Quest for the Mighty Sword (also known as Ator III: The Hobgoblin, The Hobgoblin, or Troll 3) is a 1990 Italian fantasy adventure film directed by Joe D'Amato. It is the fourth and final film in the Ator film series.

Plot 
Once upon a time, a god gave a mighty sword to the king of Aquiles to bring justice to his people. Now he wants it back – but the king gives his life rather than give up the sword. Goddess Dehamira, who spoke for him, is stripped of all her privileges and held in a circle of fire until a human arrives who's strong enough to free her. When prince Ator becomes 18, he gets the sword from the mean sorcerer gnome Grindl to free Dehamira and his people. On his journey, he has to fight against dragons and other fantastic figures.

Cast
 Eric Allan Kramer as The Son of Ator (as Eric Allen Kramer)
 Margaret Lenzey as Dehamira / DeJanira
 Dina Morrone as Sunn
 Marisa Mell as Nephele
 Laura Gemser as Grimilde
 Donald O'Brien as Gunther (as Donal O'Brien)
 Chris Murphy as Skiold
 Don Semeraro as Thorn-Grindel Hagen

Production
Actress Marisa Mell returned to the screen in this film after a five years absence. The film re-used some of the goblin masks from Troll 2.

The film bears more than passing similarities to the German mythical Nibelung Saga, more specifically the Wagner operas made from the myth. Ator is the equivalent of Siegfried, raised and abused by Grindl (Mime), who gets the magic sword (Notung), and frees the sleeping warrior maiden Dehamira (Brünhilde) from a circle of fire.
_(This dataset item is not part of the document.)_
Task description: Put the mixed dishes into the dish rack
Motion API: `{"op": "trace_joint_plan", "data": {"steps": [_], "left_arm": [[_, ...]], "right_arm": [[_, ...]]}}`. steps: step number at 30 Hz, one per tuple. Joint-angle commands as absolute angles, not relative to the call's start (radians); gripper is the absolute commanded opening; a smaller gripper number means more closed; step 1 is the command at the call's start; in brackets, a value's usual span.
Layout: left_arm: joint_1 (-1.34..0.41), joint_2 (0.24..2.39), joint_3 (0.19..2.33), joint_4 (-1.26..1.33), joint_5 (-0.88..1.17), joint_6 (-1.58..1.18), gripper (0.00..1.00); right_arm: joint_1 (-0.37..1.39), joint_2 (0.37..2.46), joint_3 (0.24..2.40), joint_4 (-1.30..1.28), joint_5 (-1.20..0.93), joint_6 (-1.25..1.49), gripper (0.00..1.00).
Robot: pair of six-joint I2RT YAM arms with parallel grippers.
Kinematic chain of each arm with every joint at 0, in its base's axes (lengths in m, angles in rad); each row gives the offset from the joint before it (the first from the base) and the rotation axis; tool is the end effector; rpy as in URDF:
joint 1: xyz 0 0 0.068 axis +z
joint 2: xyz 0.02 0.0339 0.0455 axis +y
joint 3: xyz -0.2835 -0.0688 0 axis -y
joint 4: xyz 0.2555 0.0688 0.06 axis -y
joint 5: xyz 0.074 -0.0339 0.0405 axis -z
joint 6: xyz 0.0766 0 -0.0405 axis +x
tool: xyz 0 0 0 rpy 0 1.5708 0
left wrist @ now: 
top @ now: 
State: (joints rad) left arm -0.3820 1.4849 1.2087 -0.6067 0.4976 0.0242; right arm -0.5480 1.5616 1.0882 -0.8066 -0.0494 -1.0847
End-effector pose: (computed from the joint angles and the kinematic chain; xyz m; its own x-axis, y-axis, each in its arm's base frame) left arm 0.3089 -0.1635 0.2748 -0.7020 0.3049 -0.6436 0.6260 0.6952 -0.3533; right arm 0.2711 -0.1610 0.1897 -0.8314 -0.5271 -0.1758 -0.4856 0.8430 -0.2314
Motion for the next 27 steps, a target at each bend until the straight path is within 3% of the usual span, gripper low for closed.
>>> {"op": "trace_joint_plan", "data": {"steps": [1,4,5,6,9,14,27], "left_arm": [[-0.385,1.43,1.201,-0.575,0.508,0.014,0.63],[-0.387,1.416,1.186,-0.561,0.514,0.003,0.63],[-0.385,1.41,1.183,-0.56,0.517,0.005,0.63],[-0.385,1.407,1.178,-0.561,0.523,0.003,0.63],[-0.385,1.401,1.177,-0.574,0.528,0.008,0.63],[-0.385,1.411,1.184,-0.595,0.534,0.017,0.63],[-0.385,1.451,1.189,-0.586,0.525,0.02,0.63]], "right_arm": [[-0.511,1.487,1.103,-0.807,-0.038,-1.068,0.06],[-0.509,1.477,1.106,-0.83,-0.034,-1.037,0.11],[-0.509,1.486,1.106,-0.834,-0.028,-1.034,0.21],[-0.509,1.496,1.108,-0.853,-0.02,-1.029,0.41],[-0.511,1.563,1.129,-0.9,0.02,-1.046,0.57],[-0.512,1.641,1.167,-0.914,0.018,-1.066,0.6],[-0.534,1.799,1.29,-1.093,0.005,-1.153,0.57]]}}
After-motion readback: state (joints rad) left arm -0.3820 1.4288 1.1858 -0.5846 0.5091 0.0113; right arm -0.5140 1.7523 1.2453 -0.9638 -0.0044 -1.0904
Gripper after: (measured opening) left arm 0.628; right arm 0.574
The last act of the film with the evil king and his pet gnome/troll is similar to Twilight of the Gods, with the characters Gunther and Hagen even retaining their names from the opera, as well as Gunther's sister Grimhilde - though unlike the opera, Quest for the Mighty Sword does not end with Ator's death.

Release
In the United States, Quest for the Mighty Sword was released direct-to-video on August 29, 1990.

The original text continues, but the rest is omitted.